Owned by Sam Charlie until its forced surrender to Indian Agent William Halliday on March 25, 1922. Halliday later displayed and photographed the seized pieces at the Parish Hall in Alert Bay. After doing an inventory, he crated the items in June, and at the end of September he shipped them to Edward Sapir at the National Museum of Man (now the Canadian Museum of History).

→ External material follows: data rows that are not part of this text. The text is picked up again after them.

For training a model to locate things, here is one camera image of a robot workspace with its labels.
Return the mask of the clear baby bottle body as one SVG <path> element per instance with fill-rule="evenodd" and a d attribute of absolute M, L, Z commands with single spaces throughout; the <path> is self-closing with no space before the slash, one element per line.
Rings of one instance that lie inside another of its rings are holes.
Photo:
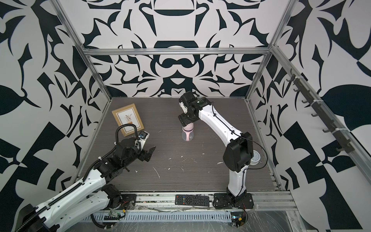
<path fill-rule="evenodd" d="M 182 138 L 184 141 L 191 141 L 193 138 L 194 138 L 194 132 L 191 131 L 191 132 L 185 132 L 182 130 Z"/>

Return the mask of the pink bottle cap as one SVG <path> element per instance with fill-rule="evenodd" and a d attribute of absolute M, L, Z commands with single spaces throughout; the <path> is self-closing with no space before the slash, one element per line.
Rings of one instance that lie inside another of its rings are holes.
<path fill-rule="evenodd" d="M 189 123 L 188 125 L 184 126 L 182 129 L 185 132 L 191 132 L 194 130 L 194 123 Z"/>

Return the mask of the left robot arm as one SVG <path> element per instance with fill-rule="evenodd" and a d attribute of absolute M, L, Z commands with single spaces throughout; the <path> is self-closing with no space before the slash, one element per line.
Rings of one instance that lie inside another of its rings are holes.
<path fill-rule="evenodd" d="M 144 150 L 149 133 L 138 131 L 135 136 L 120 141 L 119 126 L 115 146 L 99 157 L 84 176 L 55 197 L 37 205 L 27 205 L 18 215 L 17 232 L 64 232 L 86 217 L 103 209 L 116 210 L 122 206 L 121 192 L 110 182 L 136 160 L 149 162 L 155 148 Z"/>

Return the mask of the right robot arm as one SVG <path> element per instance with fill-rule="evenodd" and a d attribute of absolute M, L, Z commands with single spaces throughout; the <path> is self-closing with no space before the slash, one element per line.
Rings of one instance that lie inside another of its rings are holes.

They remained the property of the NMM until their repatriation by the U’mista and Nuyumbalees Cultural Societies in 1979. In 1995 Sam Charlie's daughter, Mary Beans (nee Charlie) requested her father's regalia be transferred from Nuyumbalees to U'mista for display.

Materials

Wood, Cedar; Hide; Hair, Horse; Paint

Dimensions

35.0 cm x 27.5 cm x 31.0 cm

Accession Number

95.03.013

Physical Description

Dzunuk´wa mask, carved from a single piece of wood, except for the ears which were nailed on. The mask is painted black and red with a typical Dzunuk´wa expression with pursed lips. Two rows of hair plugs are present on both sides at the top. The eyebrows, eyelashes and goatee are all fur strips nailed to the mask. The eye sockets, lips, cheeks, temples, nares and nostrils (uncarved) are all painted red. Black, red, blue, white, brown.